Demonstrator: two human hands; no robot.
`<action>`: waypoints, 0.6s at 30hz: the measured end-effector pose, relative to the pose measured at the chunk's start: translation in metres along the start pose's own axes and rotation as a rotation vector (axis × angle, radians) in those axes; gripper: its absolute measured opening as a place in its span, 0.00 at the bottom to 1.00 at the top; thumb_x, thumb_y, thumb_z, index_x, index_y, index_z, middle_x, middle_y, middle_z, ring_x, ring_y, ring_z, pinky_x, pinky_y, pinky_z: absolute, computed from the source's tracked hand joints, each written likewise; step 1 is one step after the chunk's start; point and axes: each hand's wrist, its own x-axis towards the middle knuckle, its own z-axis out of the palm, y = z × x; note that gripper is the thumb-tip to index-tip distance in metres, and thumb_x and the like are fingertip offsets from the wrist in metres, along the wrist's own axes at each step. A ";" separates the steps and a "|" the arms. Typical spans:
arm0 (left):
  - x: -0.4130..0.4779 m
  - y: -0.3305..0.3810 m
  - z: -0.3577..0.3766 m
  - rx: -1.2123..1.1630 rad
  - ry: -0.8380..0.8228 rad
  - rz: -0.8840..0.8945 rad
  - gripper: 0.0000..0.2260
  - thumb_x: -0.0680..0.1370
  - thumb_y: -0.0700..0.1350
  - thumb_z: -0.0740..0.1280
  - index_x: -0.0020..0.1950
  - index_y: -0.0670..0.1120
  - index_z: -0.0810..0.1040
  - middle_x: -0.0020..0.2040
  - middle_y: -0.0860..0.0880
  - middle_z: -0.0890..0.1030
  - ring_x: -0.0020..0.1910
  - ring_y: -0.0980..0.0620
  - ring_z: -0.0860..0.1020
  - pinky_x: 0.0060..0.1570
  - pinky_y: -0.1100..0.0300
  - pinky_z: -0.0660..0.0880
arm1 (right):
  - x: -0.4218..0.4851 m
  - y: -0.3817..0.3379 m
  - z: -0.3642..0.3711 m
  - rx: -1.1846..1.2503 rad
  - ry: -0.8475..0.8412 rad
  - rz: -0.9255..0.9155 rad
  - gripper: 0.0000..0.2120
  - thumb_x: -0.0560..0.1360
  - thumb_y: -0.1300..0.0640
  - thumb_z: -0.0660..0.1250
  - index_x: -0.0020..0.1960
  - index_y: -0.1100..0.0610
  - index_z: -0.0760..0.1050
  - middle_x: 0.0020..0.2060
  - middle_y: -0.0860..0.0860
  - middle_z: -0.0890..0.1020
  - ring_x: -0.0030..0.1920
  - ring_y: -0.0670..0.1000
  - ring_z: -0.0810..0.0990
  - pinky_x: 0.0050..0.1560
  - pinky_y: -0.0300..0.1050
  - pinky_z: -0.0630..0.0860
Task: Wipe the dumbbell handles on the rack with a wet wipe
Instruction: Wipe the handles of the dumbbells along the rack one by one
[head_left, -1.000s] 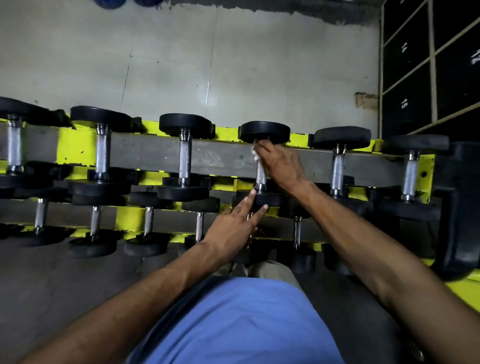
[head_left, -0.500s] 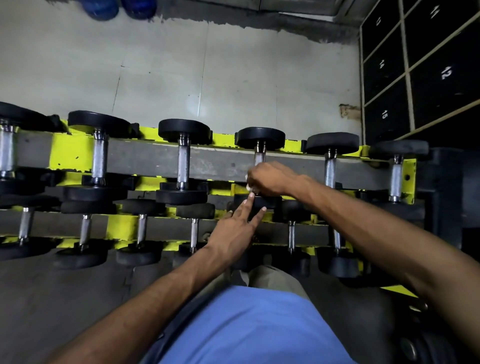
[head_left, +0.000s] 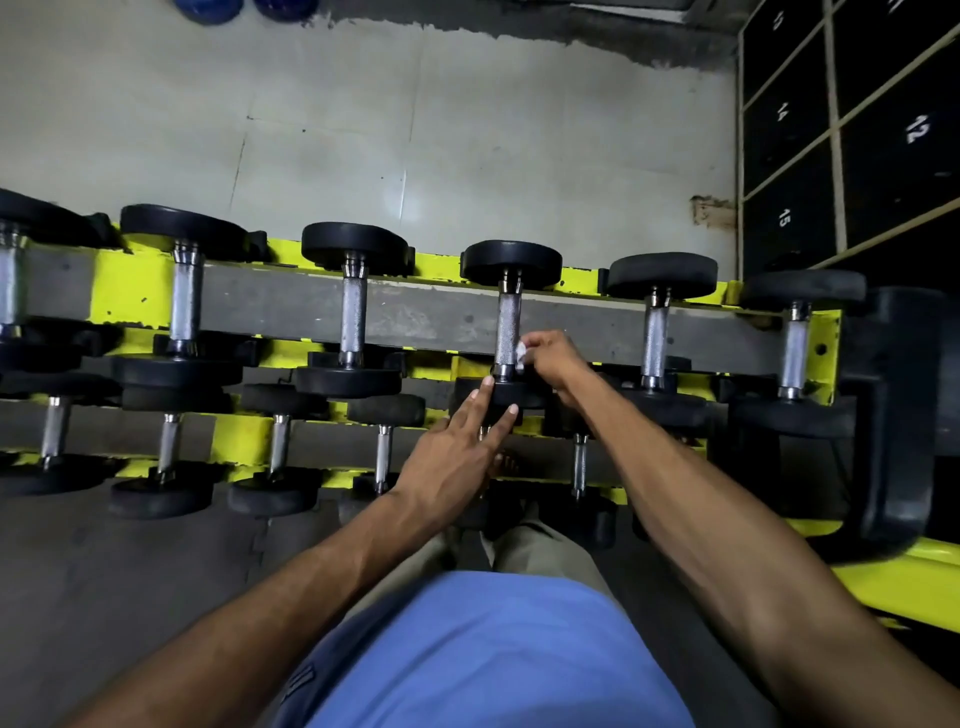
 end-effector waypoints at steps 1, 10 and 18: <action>0.000 0.001 0.000 -0.005 0.002 -0.007 0.38 0.84 0.38 0.60 0.86 0.51 0.40 0.82 0.38 0.29 0.85 0.41 0.44 0.77 0.47 0.63 | 0.006 -0.009 -0.001 0.174 -0.008 0.034 0.14 0.76 0.71 0.60 0.41 0.57 0.78 0.36 0.54 0.81 0.35 0.51 0.78 0.33 0.39 0.74; 0.004 0.010 0.008 -0.007 0.008 -0.078 0.43 0.79 0.31 0.62 0.86 0.52 0.40 0.82 0.40 0.29 0.85 0.43 0.43 0.77 0.50 0.63 | 0.052 -0.043 0.007 0.940 -0.142 0.194 0.24 0.82 0.57 0.52 0.39 0.59 0.84 0.36 0.56 0.85 0.38 0.54 0.79 0.44 0.49 0.75; 0.009 0.013 0.010 -0.022 0.022 -0.113 0.44 0.80 0.38 0.68 0.86 0.54 0.42 0.82 0.41 0.29 0.85 0.45 0.45 0.75 0.51 0.67 | 0.053 -0.041 0.004 0.841 -0.096 0.169 0.19 0.79 0.60 0.53 0.58 0.65 0.80 0.47 0.62 0.83 0.38 0.55 0.80 0.42 0.47 0.75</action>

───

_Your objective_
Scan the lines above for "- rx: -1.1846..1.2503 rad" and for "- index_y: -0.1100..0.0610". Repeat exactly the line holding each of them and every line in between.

_Solution for this task_
  - rx: -1.1846..1.2503 rad
  - ry: -0.8475..0.8412 rad
  - rz: -0.9255..0.9155 rad
  - gripper: 0.0000..0.2120
  - thumb_x: -0.0560..0.1360
  - thumb_y: -0.1300..0.0640
  - thumb_z: -0.0660..0.1250
  - index_x: -0.0020..0.1960
  - index_y: -0.1100..0.0610

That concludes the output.